Tips for Success & Variations:

  • Blossom Freshness: Always choose blossoms that are bright in color, firm, and free from blemishes. If buying locally, look for them early in the morning. Store them carefully in the refrigerator, wrapped in a damp paper towel and placed in a loosely sealed bag, for no more than 1-2 days. Their perishability is key to their allure.
  • Cleaning Blossoms: Before cooking, gently check inside each blossom for any small insects. A quick, gentle rinse under cool water and patting dry with a paper towel is usually sufficient.
  • Enhancing Flavor: For an added depth of flavor, consider sautéing a minced garlic clove along with the onion. A pinch of white pepper can also subtly enhance the soup’s profile without overpowering the delicate blossoms.
  • Achieving Creaminess: While table cream provides a rich, authentic Mexican texture, heavy cream or a mix of milk and cornstarch can be used as alternatives if table cream is unavailable. Ensure the soup is heated gently after adding cream to prevent curdling.
  • Garnishing Ideas: Elevate your soup with simple yet elegant garnishes. A swirl of Mexican crema or a dollop of sour cream, a sprinkle of fresh cilantro, toasted pepitas (pumpkin seeds) for crunch, or a few carefully placed whole squash blossoms (lightly fried or fresh) can add visual appeal and textural contrast. A crumble of cotija cheese or queso fresco would also be delightful.
  • Spice it Up: For those who enjoy a hint of heat, a tiny pinch of cayenne pepper or a thin slice of serrano chile (removed before blending) can be added during the sautéing process.
  • Vegetarian Option: To make this soup vegetarian, simply substitute the chicken stock with a high-quality vegetable broth. The rest of the ingredients are naturally vegetarian.
  • Storage: Leftover soup can be stored in an airtight container in the refrigerator for up to 2-3 days. Reheat gently on the stovetop, adding a splash of milk or stock if it has thickened too much. Freezing is not recommended as it can affect the creamy texture.

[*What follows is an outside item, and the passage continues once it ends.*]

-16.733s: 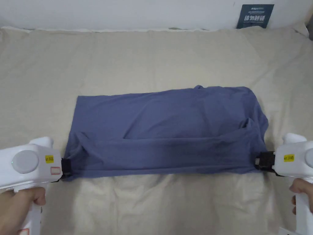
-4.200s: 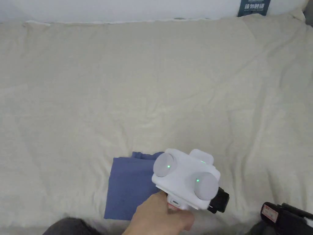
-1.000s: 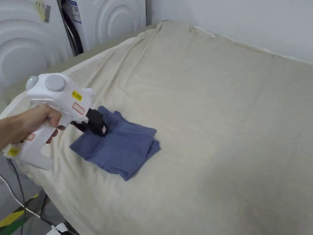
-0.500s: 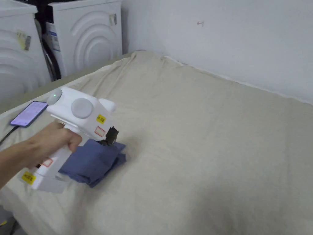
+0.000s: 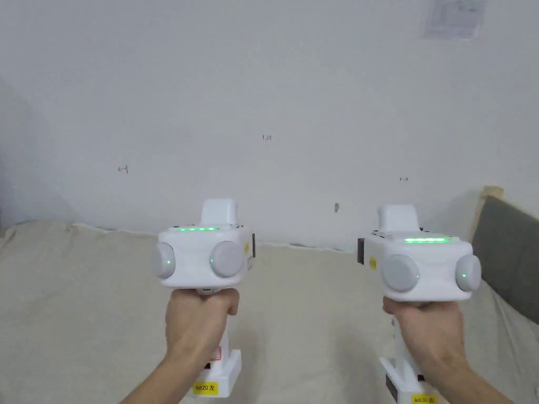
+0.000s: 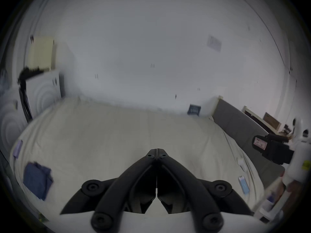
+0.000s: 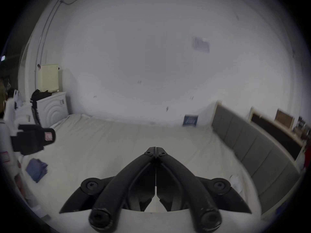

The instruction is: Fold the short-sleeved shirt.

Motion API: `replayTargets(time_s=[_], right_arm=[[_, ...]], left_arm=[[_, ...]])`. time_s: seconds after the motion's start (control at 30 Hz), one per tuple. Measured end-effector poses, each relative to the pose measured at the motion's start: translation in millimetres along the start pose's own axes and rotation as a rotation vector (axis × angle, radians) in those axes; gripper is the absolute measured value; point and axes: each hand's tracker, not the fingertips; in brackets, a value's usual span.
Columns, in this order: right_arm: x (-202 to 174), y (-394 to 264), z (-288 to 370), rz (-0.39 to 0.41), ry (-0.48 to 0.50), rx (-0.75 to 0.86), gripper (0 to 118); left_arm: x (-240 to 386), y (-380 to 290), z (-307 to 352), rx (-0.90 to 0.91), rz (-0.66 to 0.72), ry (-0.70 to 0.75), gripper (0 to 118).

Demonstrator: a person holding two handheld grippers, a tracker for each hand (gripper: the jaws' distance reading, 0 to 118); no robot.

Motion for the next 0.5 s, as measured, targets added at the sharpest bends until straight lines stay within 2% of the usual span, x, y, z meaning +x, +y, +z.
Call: replayTargets(time_s=[0.07,0.1,0.17,0.3,0.5], right_arm=[[6,12,3,0.028,-0.054,0.041,0],[10,17,6,0.013,-0.069,0.041,0],[25,27,9,-0.035,-0.051,0.047,0],[42,41,12,-0.018,-0.087,0.065,0],[54,48,20,-0.063,-0.047,0.075,0]], left_arm=[[10,18,2,0.084,-0.036,0.075,0],[9,26,4,0.072,-0.037,0.034,0],[14,40,7,0.064,-0.08,0.013,0],[20,59,15,0.094,-0.11,0.04,0],[20,70,24,0.135,-0.101,0.019,0]])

This soup is a true culinary gem, showcasing the unique essence of squash blossoms. It’s an opportunity to create something truly memorable and share a taste of Mexican warmth and elegance with loved ones. Each spoonful is a reminder of the simple beauty found in seasonal ingredients and the joy of home cooking. So, seize the moment, find those beautiful blossoms, and embark on a delicious journey that culminates in this exquisite Cream of Squash Blossom Soup.

Otra vez… en español!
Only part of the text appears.